The Saint Helena Rail ( Aphanocrex Podarces ) was a large flightless Rail from the island of St. Helena. She died from the early 16th century.

Features

The Saint Helena Rail was quite large, reaching nearly the size of New Zealand Wekaralle ( Gallirallus australis). In contrast to Wekaralle Unfortunately, she was slimmer. The fact that St. Helena was free from predators until the 16th century, it lost its ability to fly. But your wings were obviously better than that of the Rails of Ascension ( Mundia elpenor ) and Inaccessible ( Atlantisia rogersi ). They also had strong toes with long claws, with which she was well adapted to climbing and descending the steep valley slopes flutter.

Way of life

The Saint Helena Rail feeding on the eggs and chicks may be of the country and coastal birds and snails.

Extinction

Like other ground- nesting birds St.

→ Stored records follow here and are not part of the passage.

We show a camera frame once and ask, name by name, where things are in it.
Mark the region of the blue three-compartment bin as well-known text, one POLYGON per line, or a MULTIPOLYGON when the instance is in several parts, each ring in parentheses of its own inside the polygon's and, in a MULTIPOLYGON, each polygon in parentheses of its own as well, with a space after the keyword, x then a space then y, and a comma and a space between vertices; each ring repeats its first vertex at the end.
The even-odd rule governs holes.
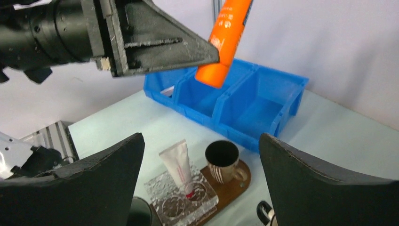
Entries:
POLYGON ((147 97, 258 152, 263 133, 279 136, 297 114, 308 78, 235 59, 224 85, 195 79, 195 67, 150 73, 147 97))

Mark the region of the cream mug with black rim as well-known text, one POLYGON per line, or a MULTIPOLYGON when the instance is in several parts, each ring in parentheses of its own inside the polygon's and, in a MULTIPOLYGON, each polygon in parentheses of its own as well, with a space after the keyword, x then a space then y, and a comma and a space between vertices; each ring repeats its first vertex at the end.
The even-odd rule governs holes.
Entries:
POLYGON ((278 226, 275 211, 266 201, 260 201, 258 203, 256 214, 263 226, 278 226))

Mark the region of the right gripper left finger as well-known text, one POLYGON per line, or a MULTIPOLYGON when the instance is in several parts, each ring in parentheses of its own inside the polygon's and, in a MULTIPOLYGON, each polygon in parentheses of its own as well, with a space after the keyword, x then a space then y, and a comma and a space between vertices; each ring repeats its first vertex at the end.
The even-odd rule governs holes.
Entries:
POLYGON ((63 167, 2 181, 1 225, 126 225, 144 148, 135 133, 63 167))

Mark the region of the brown wooden oval tray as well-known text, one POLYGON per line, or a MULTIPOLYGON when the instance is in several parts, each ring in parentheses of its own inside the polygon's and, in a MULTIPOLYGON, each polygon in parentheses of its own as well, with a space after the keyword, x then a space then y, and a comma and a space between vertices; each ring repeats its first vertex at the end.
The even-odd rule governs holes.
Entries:
POLYGON ((242 160, 239 161, 238 167, 243 169, 248 174, 247 181, 241 182, 236 179, 228 182, 225 185, 219 184, 211 175, 211 172, 208 167, 204 167, 200 169, 200 172, 205 176, 205 178, 209 181, 216 194, 219 197, 219 203, 217 204, 217 210, 207 217, 203 222, 199 224, 199 226, 204 225, 208 222, 213 216, 215 216, 218 212, 223 210, 229 204, 231 204, 235 199, 237 199, 242 193, 244 193, 251 182, 251 172, 246 163, 242 160))

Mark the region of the clear textured two-hole holder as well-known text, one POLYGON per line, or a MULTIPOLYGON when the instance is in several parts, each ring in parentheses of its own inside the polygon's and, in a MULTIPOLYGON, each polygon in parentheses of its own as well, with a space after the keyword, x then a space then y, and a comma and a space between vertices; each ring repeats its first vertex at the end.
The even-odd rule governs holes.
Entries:
POLYGON ((192 182, 178 187, 166 170, 144 183, 162 226, 198 226, 213 214, 219 203, 215 190, 195 165, 192 182))

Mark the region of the dark green mug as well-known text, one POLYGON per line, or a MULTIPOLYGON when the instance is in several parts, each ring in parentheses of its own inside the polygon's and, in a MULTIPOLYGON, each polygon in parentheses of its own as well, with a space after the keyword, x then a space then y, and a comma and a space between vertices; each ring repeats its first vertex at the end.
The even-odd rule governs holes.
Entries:
POLYGON ((149 204, 140 197, 133 197, 126 226, 151 226, 152 212, 149 204))

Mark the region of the brown metallic cup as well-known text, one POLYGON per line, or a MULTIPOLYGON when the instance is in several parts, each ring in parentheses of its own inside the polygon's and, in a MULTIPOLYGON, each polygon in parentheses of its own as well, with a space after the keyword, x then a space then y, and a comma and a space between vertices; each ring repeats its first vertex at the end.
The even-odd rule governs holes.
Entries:
POLYGON ((233 179, 247 181, 248 174, 238 167, 239 150, 234 143, 227 140, 212 142, 205 150, 205 158, 212 177, 219 184, 227 184, 233 179))

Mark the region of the white toothpaste tube red cap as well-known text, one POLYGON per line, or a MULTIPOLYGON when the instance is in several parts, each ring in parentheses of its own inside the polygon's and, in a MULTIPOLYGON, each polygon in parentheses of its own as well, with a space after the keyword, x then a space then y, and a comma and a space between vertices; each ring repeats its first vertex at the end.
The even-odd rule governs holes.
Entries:
POLYGON ((190 199, 194 194, 193 179, 186 140, 183 139, 159 153, 174 183, 190 199))

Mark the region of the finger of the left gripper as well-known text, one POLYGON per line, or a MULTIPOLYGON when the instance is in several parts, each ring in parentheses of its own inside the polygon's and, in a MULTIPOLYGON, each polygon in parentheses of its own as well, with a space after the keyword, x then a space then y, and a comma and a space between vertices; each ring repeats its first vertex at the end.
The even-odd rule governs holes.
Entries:
POLYGON ((114 77, 137 76, 218 63, 215 46, 160 9, 152 0, 101 0, 104 55, 99 69, 114 77))

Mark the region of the small orange tube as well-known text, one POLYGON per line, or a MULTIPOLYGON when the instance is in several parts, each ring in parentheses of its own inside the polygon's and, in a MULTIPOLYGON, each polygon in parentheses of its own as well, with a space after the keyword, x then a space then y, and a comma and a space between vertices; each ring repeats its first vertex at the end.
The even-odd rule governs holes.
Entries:
POLYGON ((195 74, 197 81, 217 89, 223 86, 252 5, 252 0, 226 0, 224 2, 209 37, 209 42, 219 52, 220 61, 199 66, 195 74))

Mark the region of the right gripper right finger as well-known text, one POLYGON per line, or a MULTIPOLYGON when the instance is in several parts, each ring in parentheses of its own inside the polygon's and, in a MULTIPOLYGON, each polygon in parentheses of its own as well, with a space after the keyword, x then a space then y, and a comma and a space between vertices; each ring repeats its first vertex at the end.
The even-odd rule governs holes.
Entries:
POLYGON ((397 180, 355 172, 264 133, 259 154, 279 226, 396 226, 397 180))

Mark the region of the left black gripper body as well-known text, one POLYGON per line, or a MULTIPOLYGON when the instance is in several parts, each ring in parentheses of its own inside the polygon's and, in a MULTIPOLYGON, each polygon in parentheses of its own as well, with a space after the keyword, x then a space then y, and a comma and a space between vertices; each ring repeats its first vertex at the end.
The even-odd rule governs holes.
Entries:
POLYGON ((101 14, 98 0, 1 1, 1 70, 22 71, 40 84, 53 66, 105 57, 101 14))

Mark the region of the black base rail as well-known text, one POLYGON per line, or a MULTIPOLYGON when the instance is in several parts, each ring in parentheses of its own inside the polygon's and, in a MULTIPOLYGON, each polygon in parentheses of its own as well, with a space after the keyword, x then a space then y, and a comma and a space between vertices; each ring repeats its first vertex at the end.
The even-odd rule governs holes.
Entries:
POLYGON ((35 146, 41 145, 45 148, 55 149, 61 154, 63 160, 68 163, 73 163, 80 159, 71 133, 63 121, 57 121, 21 138, 21 140, 35 146))

Helena, such as the St. Helena Crake and the St Helena Hoopoe it was probably a victim of entrained mammals such as cats and rats.

System

When the American ornithologist Alexander Wetmore 1963, the kind based on subfossil bones that were found in the Prosperous Bay on St. Helena, described, he classified them into the new genus Aphanocrex. However, the American paleontologist Storrs Olson thought she was cognate with the Atlantis Rail ( Atlantisia rogersi ) of Inaccessible and the Ascension Rail and synonymisierte 1973 Aphanocrex genus with the genus Atlantisia. Recently, many scientists assume, however, that have the Rails of St. Helena, Ascension Island and Inaccessible independently developed and there is no closer relationship between the St Helena Rail and the Atlantis Rail. Therefore one has put them back into the genus Aphanocrex.